OTOH, the Quran sections you quote do not undermine hte no compulsion. Those sections refer to punishments in the after-life or judgment day and not to punishments by poltical authorities or mobs or armies in normal earthly life. They do not essntially contradict, it is possible to believe your neighbor is bound for hell while protecting his right on earth to preach and practice what sends him there.
Of course there are other passages suggestive of compulsion on earth, but they can be interpreted away.
. . . and the doors of ijtihad and all.
Posted by: matthew hogan at March 4, 2006 09:44 AM
"They do not essntially contradict, it is possible to believe your neighbor is bound for hell while protecting his right on earth to preach and practice what sends him there."
SOrry to quote myself. I always think the best Western exemplar, although one is not needed, (and a great guy) for transition from a pious society to a pious (even devoutly so) liberal one is English-American colonial Roger Williams.
Posted by: matthew hogan at March 4, 2006 09:52 AM
This I suppose would be the 17th century Christian equivalent of the statement, but made by someone who was credible and whose ideas reached and were accepted by his audience, or a large part thereof.
Posted by: matthew hogan at March 4, 2006 09:57 AM
Regarding the Koran...this is an enlightening quote...
Sura 3, verse 7:
"He [God] has sent down to you [Mohammad, pbuh] this Book which contains some verses
that are categorical and basic to the Book, [unequivocal or 'muhakkamat'] and others
equivocal. But those who are twisted of mind look for verses equivocal ['mutashabehat'
as opposed to 'muhakkamat'] seeking deviation and giving them interpretations of their own but none knows their meaning except God"

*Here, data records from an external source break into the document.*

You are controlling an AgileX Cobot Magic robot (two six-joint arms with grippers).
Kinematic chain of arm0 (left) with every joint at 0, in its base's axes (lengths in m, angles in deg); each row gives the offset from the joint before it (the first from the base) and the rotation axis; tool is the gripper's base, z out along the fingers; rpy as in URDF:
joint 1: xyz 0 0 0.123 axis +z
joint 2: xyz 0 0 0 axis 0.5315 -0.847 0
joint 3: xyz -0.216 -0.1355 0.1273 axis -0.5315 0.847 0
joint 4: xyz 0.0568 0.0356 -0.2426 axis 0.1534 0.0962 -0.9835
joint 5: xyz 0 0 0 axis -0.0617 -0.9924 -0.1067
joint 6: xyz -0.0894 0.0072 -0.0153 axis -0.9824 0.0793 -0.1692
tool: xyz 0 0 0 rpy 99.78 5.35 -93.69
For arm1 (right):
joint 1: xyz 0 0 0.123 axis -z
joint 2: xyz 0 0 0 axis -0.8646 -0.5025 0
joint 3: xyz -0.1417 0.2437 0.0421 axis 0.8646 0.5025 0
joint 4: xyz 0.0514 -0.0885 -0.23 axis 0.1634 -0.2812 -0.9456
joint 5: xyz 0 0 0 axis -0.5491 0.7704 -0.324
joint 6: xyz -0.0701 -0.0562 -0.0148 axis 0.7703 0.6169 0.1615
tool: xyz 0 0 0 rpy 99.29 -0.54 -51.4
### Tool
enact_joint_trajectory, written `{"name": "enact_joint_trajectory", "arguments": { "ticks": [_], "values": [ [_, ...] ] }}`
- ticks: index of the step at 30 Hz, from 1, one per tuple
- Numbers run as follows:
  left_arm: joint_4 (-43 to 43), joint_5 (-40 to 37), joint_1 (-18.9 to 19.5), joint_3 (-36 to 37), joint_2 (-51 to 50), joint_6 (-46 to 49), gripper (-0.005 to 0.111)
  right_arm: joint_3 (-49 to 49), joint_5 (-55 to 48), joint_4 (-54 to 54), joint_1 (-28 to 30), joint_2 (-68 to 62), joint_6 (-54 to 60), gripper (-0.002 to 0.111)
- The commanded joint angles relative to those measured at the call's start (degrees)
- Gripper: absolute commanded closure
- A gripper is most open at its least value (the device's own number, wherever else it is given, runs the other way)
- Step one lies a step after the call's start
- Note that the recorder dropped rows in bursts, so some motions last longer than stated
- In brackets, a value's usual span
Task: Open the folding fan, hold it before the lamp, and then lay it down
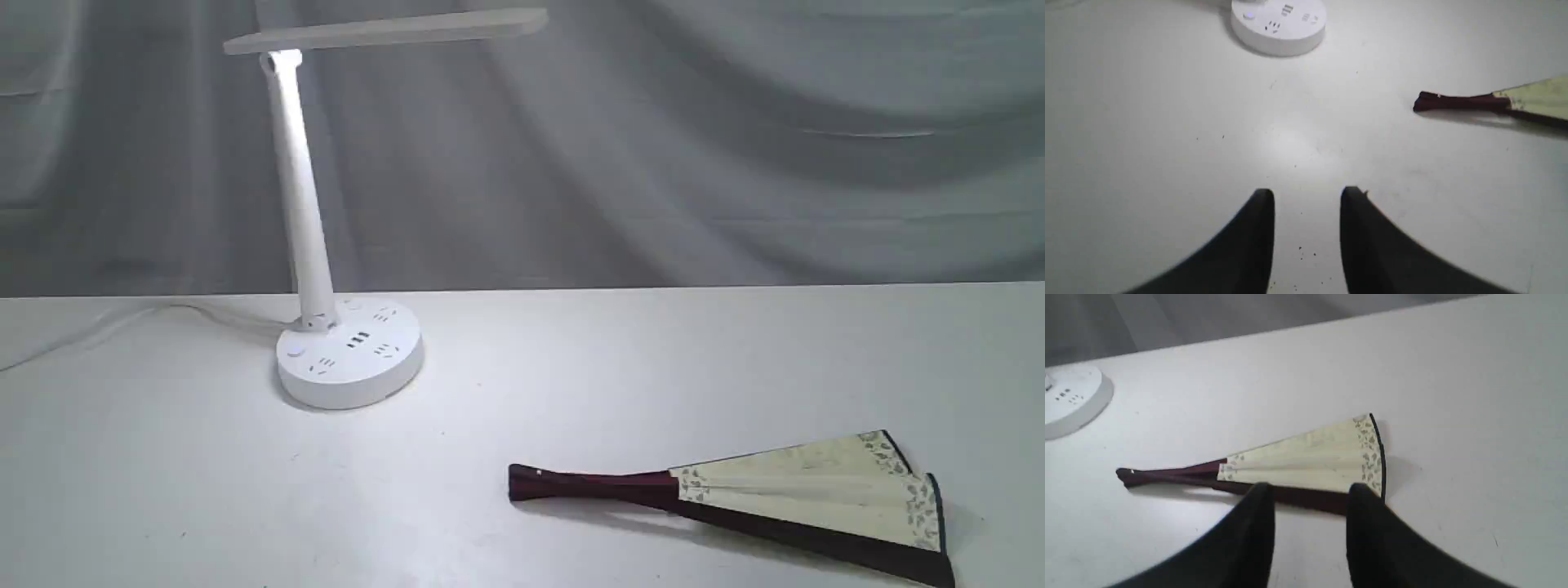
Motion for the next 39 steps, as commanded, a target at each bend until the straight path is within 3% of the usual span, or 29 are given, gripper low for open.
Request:
{"name": "enact_joint_trajectory", "arguments": {
  "ticks": [1,11,17,26,39],
  "values": [
    [0.34,-0.43,0.09,-2.13,-6.78,3.70,0.078,-0.44,-0.54,-0.15,0.27,-3.50,3.37,0.077],
    [-2.87,0.64,0.09,-3.23,-23.60,6.72,0.078,-0.44,2.77,-0.02,0.27,-6.43,7.31,0.077],
    [-3.10,2.33,-0.18,-3.41,-28.39,6.72,0.078,-0.08,-0.30,0.87,0.27,-7.36,6.80,0.077],
    [4.27,2.90,-6.96,-7.55,-33.14,4.68,0.081,-0.08,-3.28,1.03,0.27,-14.52,6.80,0.077],
    [4.41,7.65,-16.40,-14.40,-47.67,4.42,0.081,-0.08,-4.73,1.38,0.27,-17.72,3.76,0.078]
  ]
}}
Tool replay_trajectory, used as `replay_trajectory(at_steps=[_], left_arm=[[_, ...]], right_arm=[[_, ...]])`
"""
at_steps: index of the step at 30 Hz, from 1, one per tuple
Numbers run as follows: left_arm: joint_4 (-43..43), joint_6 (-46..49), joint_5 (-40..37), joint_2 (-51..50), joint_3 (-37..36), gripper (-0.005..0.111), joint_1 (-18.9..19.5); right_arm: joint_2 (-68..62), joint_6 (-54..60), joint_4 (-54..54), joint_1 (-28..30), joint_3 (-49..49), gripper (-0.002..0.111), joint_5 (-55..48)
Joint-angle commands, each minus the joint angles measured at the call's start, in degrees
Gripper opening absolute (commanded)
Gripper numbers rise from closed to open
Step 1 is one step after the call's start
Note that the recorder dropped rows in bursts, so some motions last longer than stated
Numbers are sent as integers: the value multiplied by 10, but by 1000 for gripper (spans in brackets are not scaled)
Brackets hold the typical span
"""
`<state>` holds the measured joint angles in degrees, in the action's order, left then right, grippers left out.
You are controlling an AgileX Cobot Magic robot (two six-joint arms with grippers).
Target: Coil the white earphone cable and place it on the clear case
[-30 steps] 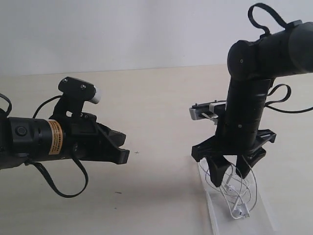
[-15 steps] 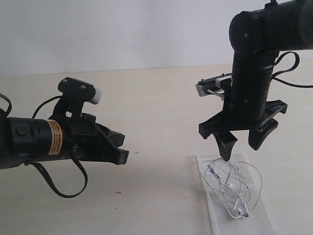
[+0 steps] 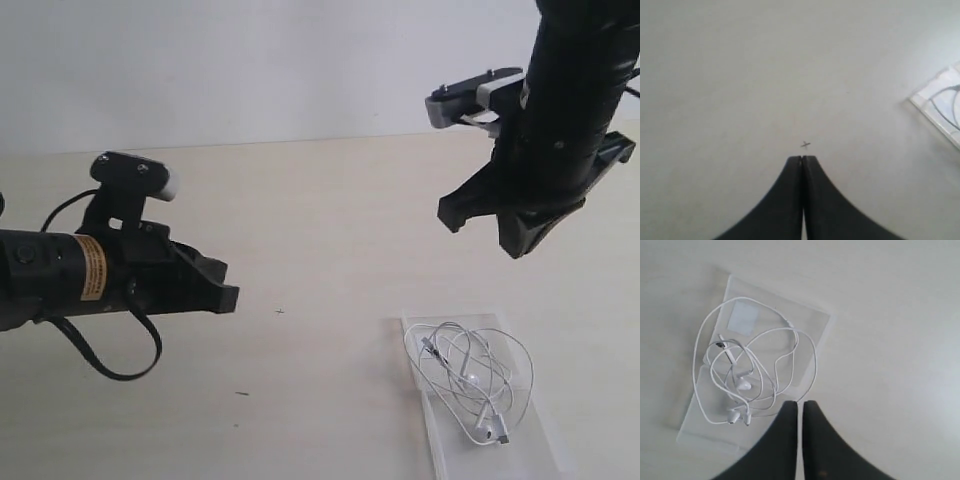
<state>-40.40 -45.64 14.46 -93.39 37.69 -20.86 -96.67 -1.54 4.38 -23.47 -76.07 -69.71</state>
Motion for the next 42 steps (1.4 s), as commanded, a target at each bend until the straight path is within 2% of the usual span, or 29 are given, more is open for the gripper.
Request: replay_trajectory(at_steps=[1, 5, 11, 13, 24, 37, 42], left_arm=[[38, 5, 3, 0, -1, 0, 47], [51, 5, 26, 0, -1, 0, 72], [50, 6, 22, 0, -1, 0, 72], [50, 6, 22, 0, -1, 0, 72], [50, 6, 22, 0, -1, 0, 72], [50, 6, 22, 0, -1, 0, 72], [50, 6, 22, 0, -1, 0, 72]], right_arm=[[61, 52, 1, 1, -3, 0, -2], [133, 55, -27, 1, 23, 0, 6], [282, 67, -74, 1, 116, 0, 245], [324, 51, -77, 1, 132, 0, 286], [463, 34, -101, 1, 132, 0, 295], [535, 35, -87, 1, 135, 0, 305], [568, 67, -78, 1, 181, 0, 346]])
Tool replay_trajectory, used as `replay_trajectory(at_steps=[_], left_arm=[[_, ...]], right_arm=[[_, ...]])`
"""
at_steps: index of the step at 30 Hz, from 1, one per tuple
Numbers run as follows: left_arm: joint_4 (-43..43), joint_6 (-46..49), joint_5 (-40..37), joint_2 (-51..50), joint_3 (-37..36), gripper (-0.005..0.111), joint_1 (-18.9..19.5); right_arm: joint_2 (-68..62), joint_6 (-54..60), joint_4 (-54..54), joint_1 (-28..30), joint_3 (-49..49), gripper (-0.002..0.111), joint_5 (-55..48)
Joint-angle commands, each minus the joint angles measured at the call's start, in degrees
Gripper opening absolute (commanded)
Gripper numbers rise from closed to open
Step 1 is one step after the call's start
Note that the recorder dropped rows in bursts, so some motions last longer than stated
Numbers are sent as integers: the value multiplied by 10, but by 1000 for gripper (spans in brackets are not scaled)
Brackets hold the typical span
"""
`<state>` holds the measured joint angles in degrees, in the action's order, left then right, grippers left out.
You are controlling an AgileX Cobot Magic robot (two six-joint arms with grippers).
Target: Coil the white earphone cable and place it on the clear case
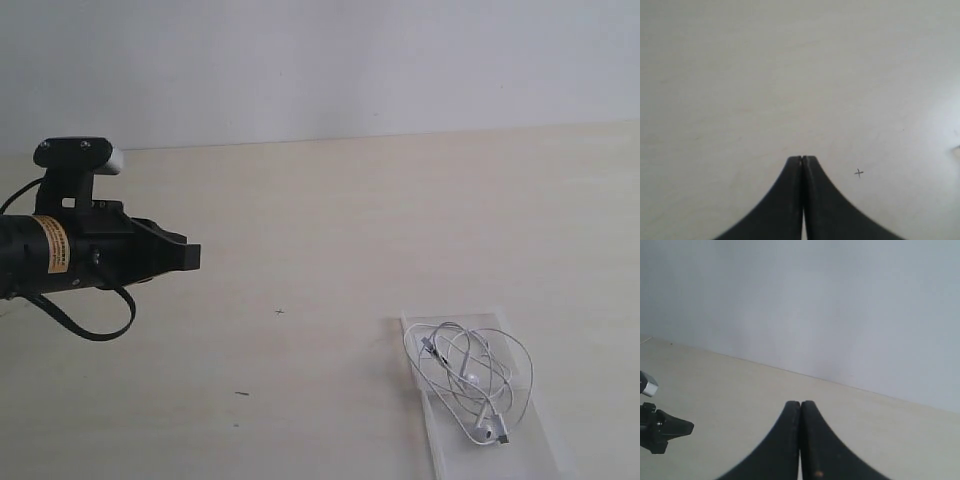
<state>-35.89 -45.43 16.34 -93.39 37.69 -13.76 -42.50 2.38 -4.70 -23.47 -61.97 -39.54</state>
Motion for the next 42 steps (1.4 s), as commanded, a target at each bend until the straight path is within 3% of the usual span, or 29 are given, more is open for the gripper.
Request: replay_trajectory(at_steps=[1, 7, 20, 29, 34, 42], left_arm=[[5, 4, 3, 0, -1, 0, 1], [5, 4, 3, 0, -1, 0, 1], [5, 4, 3, 0, -1, 0, 1], [5, 4, 3, 0, -1, 0, 1], [5, 4, 4, 0, -1, 0, 1], [5, 4, 4, 0, -1, 0, 1]], right_arm=[[37, 38, 16, 1, 63, 0, 71], [101, 41, 33, 24, 228, 0, 243], [197, 36, 31, 80, 518, 0, 435], [294, 36, 33, 83, 593, 0, 443], [349, 34, 23, 121, 620, 0, 441], [425, 24, 0, 195, 620, 0, 322]])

Posted by: showtime at March 4, 2006 11:25 AM
dear mh & st,
i didn't intend to start a tafsiir competition. all i wanted to point out is that if you want to argue along theological lines, you'll have to do MUCH better than akyol&baran. in any case, they do not have the qualifications necessary to be perceived as authorities in theology and thus their interpretation of which qur'anic verses should be emphasized and at the expense of others is completely irrelevant to the inner-muslim discourse. in other words - neither one of them is a nasr hamid abu zeid.
btw, matthew, 8:39 is a verse usually cited by jihadists in order to justify a fight until all people on earth are muslims. and yes, it does seem to contradict 2:256. ask your local imam about this, or you can ask sistani on his website, or send a request to al-azhar. good luck.
--raf*
Posted by: raf* at March 4, 2006 11:53 AM
Incidentally, this site which arabist.net pointed out a few days ago is kind of interesting - according to Issandr, it's an attempt at moderate - Islamist counterprogramming against the takfiri types. And not at all the kind of "moderate islam" that Irshad Manji would like to represent.
(currently on the front page: an exciting behind-the-scenes visit with Hamas militants! An expose of the Zionist plot behind the Samarra mosque bombing! (Not that there aren't some odd facts that need explaining in that case.)
And, of course, an Islamic agony aunt column, denouncing the fake western image of love & enjoining young muslims to either get married or that failing to repress any improper feelings, helpfully reminding them of "the Prophet Muhammad's words when he advised that God helps those who seek chastity."
Posted by: Tom Scudder at March 5, 2006 04:39 AM
dear tom,
the site is concerned that muslim disunity weakens the ummah in the face of external threat by the "west" & the jooos. as you yourself pointed out on issandr's blog - they are hardly "moderate" or "objective".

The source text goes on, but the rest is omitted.